Nice play Yao staying with it.


----------



## Cornholio (Feb 13, 2005)

Landry draws the foul from "RuPaul". :laugh:


----------



## OneBadLT123 (Oct 4, 2005)

Good game so far. Lets keep this up


----------



## Cornholio (Feb 13, 2005)

Artest for 3 to end the half!


----------



## Spaceman Spiff (Aug 2, 2006)

Lowry is really beginning to win me over. I like how we're actually having successful fastbreaks now.


----------



## OneBadLT123 (Oct 4, 2005)

Good to see Landry back in action. 

And its weird seeing Marion in a Raptors jersey...


----------



## gi0rdun (May 31, 2007)

Rockets are rolling.


----------



## OneBadLT123 (Oct 4, 2005)

Damn it. This is too close for comfort.


----------



## rocketeer (Oct 7, 2002)

anyone else think they should have taken yao out a few minutes into the 3rd once it was clear they couldn't defend this raptors lineup? the rockets got a little perimeter happy and weren't getting yao the ball much anyway. i would have liked to see landry there and have yao get back in as soon as bosh or bargnani went to the bench. either that or pound the ball inside to take advantage of the mismatch there with bosh trying to guard yao.


----------



## OneBadLT123 (Oct 4, 2005)

rocketeer said:


> anyone else think they should have taken yao out a few minutes into the 3rd once it was clear they couldn't defend this raptors lineup? the rockets got a little perimeter happy and weren't getting yao the ball much anyway. i would have liked to see landry there and have yao get back in as soon as bosh or bargnani went to the bench. either that or pound the ball inside to take advantage of the mismatch there with bosh trying to guard yao.

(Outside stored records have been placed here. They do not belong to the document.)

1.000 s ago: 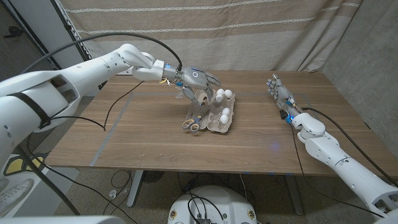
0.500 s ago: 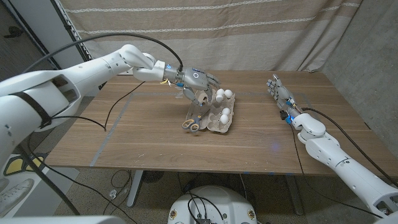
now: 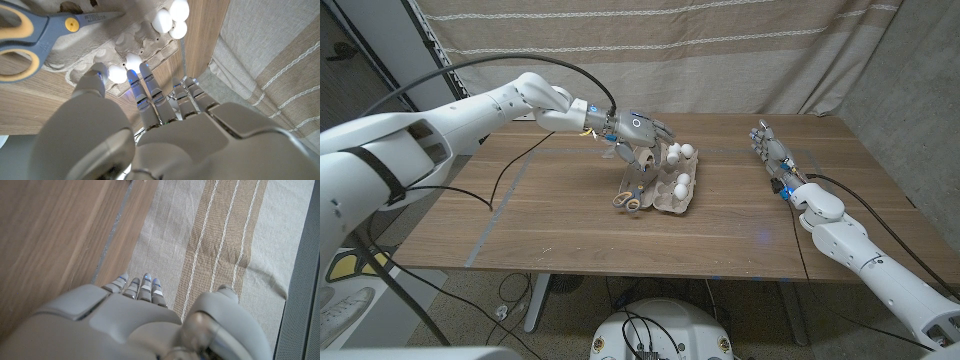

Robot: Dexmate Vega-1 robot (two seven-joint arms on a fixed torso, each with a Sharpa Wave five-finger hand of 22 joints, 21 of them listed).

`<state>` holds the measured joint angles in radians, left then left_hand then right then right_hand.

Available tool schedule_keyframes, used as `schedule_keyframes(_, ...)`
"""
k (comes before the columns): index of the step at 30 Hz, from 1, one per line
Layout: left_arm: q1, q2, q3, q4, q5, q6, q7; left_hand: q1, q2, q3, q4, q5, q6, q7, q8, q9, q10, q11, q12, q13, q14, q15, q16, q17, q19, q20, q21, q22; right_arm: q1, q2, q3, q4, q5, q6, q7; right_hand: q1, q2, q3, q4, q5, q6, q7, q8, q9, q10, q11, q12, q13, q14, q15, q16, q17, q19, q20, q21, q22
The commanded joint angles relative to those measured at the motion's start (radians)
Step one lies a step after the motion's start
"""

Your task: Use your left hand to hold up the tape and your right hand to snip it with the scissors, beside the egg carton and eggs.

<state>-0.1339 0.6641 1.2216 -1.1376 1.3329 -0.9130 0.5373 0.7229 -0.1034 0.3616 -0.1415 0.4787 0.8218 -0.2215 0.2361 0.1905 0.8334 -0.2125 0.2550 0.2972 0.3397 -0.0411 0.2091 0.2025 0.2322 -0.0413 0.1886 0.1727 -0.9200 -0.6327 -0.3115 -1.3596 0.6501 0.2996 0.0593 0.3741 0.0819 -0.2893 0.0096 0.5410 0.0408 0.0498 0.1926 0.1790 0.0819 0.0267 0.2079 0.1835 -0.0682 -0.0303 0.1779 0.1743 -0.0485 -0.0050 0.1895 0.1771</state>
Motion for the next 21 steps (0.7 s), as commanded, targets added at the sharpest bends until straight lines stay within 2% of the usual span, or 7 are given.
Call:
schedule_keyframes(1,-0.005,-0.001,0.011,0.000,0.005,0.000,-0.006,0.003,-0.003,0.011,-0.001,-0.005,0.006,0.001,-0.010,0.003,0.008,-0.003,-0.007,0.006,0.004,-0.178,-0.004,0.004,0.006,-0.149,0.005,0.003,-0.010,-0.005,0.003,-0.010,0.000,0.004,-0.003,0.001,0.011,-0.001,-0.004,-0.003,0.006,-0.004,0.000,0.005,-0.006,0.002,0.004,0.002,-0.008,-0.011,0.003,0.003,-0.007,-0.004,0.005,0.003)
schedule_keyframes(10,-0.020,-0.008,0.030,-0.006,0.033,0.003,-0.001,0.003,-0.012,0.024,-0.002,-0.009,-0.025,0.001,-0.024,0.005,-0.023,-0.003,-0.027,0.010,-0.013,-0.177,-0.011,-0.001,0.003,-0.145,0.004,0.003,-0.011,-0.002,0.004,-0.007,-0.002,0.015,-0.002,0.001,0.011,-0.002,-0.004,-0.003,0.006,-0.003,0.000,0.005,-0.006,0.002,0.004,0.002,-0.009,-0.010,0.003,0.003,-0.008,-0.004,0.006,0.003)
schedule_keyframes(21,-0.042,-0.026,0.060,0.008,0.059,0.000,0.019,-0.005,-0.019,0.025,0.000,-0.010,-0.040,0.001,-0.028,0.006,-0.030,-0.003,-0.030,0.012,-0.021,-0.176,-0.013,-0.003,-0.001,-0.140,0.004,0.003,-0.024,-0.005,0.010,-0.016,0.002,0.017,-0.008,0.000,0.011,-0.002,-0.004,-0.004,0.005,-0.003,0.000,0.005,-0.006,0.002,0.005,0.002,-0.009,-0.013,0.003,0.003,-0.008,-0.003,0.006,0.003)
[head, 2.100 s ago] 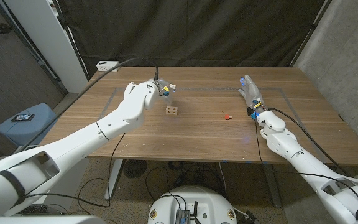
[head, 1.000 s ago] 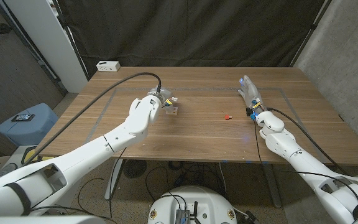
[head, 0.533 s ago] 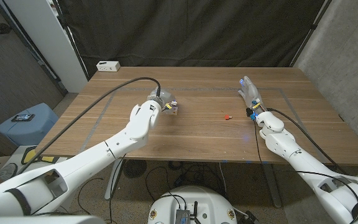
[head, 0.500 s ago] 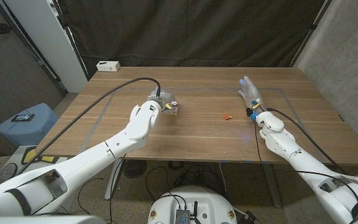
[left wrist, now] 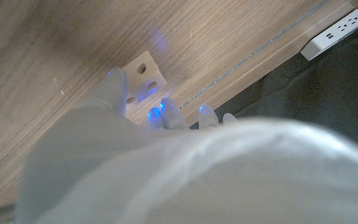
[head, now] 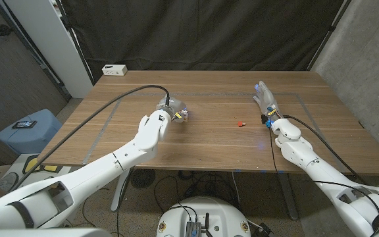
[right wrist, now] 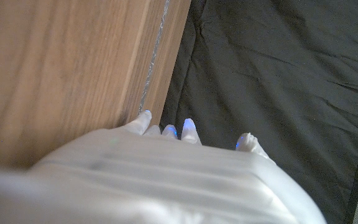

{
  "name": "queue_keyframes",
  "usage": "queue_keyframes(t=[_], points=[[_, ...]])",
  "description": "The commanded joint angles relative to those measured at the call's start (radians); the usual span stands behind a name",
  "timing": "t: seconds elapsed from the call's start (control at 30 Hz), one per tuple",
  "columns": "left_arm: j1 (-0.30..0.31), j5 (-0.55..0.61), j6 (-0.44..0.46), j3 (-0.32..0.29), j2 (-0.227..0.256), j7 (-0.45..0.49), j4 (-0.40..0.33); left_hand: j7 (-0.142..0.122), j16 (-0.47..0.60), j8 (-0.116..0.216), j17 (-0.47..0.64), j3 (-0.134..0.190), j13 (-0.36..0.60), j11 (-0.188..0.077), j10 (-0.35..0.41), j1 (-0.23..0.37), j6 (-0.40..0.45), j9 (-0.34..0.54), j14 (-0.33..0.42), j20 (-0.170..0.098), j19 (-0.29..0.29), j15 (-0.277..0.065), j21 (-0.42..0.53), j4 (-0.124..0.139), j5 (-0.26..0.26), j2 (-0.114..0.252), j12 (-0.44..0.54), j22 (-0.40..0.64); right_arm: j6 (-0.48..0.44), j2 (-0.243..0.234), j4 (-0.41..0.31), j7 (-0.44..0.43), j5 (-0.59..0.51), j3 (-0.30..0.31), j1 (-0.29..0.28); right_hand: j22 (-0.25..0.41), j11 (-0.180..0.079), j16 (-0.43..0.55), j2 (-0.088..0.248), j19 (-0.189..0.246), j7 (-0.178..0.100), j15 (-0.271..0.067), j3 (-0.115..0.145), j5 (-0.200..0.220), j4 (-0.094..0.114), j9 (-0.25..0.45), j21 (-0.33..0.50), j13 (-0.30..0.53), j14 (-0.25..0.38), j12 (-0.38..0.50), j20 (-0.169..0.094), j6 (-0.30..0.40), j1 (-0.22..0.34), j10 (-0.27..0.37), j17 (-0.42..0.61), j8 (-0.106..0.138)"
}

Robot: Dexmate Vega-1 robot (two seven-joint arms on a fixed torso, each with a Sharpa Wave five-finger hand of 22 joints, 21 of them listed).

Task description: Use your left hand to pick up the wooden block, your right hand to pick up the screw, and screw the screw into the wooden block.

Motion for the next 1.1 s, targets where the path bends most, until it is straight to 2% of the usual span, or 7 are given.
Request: queue_keyframes(t=[0.03,0.4,0.83,1.1], points=[[-0.005,-0.020,0.012,0.022,-0.003,0.026,0.017,-0.003,-0.002,0.002,0.004,-0.009,0.004,0.000,0.014,0.012,0.012,0.003,0.013,0.003,0.012,-0.006,0.006,0.000,-0.003,-0.003,0.009,0.003,-0.007,-0.009,-0.030,-0.019,0.001,0.007,-0.024,0.003,0.001,0.007,-0.007,-0.001,-0.005,0.003,0.004,0.008,-0.003,0.001,0.001,0.003,-0.010,0.003,0.000,-0.001,-0.001,0.000,0.002,-0.001],[-0.001,-0.019,0.023,0.036,-0.001,0.063,0.023,0.002,-0.001,0.004,0.005,-0.022,0.014,-0.001,0.067,0.022,0.058,0.003,0.055,0.004,0.042,-0.026,0.000,-0.001,-0.003,0.000,0.023,0.002,-0.010,-0.014,-0.044,-0.026,0.002,0.009,-0.035,0.003,0.001,0.007,-0.007,-0.002,-0.005,0.004,0.005,0.008,-0.004,0.001,0.001,0.003,-0.011,0.003,0.000,-0.002,-0.001,0.000,0.002,0.000],[0.004,-0.008,0.025,0.041,0.008,0.105,0.033,-0.011,0.002,0.006,0.006,-0.036,0.033,-0.004,0.154,0.060,0.142,0.005,0.129,0.004,0.098,-0.054,-0.003,-0.007,-0.001,0.006,0.047,0.002,-0.002,-0.004,-0.023,-0.017,0.002,0.005,-0.026,0.003,-0.001,0.007,-0.008,-0.002,-0.005,0.001,0.006,0.008,-0.006,0.001,0.003,0.003,-0.011,0.003,-0.002,-0.001,-0.001,-0.001,0.002,0.000],[-0.009,-0.013,0.020,0.049,-0.006,0.123,0.068,-0.014,0.000,0.004,0.006,-0.041,0.039,-0.005,0.173,0.075,0.161,0.005,0.147,0.004,0.118,-0.061,-0.004,-0.008,-0.001,0.006,0.051,0.002,-0.006,-0.007,-0.019,-0.017,0.000,0.005,-0.023,0.003,-0.002,0.008,-0.008,-0.002,-0.006,0.001,0.006,0.007,-0.007,0.001,0.003,0.003,-0.011,0.004,-0.001,-0.001,-0.001,0.000,0.002,0.000]])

I agree with you on that one.

With that, I am also liking this Landry/Artest pick n roll thing going on here. It seems to be working nicely. Also, you gotta love Scola's hustle, him and Lawry working nicely.


----------



## OneBadLT123 (Oct 4, 2005)

Our bench is doing nice.


----------



## Cornholio (Feb 13, 2005)

Monster dunk by Landry!!

And 1 too.


----------



## OneBadLT123 (Oct 4, 2005)

This Lowery kid is really growing on me. The more I see him, the more I feel better about trading a starting PG for a back up.


----------



## OneBadLT123 (Oct 4, 2005)

What a weak call on Yao.


----------



## OneBadLT123 (Oct 4, 2005)

Is there any other NBA team with more white people than the Raptors? lol


----------



## rocketeer (Oct 7, 2002)

yeah i've really liked lowry so far for the rockets.

ideally i'd like to see yao/scola/landry combine to get 35-40 shots per game. they're at 38 so far this game and have absolutely dominated the paint.


----------



## OneBadLT123 (Oct 4, 2005)

Crap... No slacking


----------



## OneBadLT123 (Oct 4, 2005)

Damn, last few plays I have seen 3 to 4 raptors around Yao at once. Crazy the attention he gets.


----------



## OneBadLT123 (Oct 4, 2005)

Wafer making them pay for doubling/tripling Yao


----------



## rocketeer (Oct 7, 2002)

i love how this rockets team has been playing since tmac went out.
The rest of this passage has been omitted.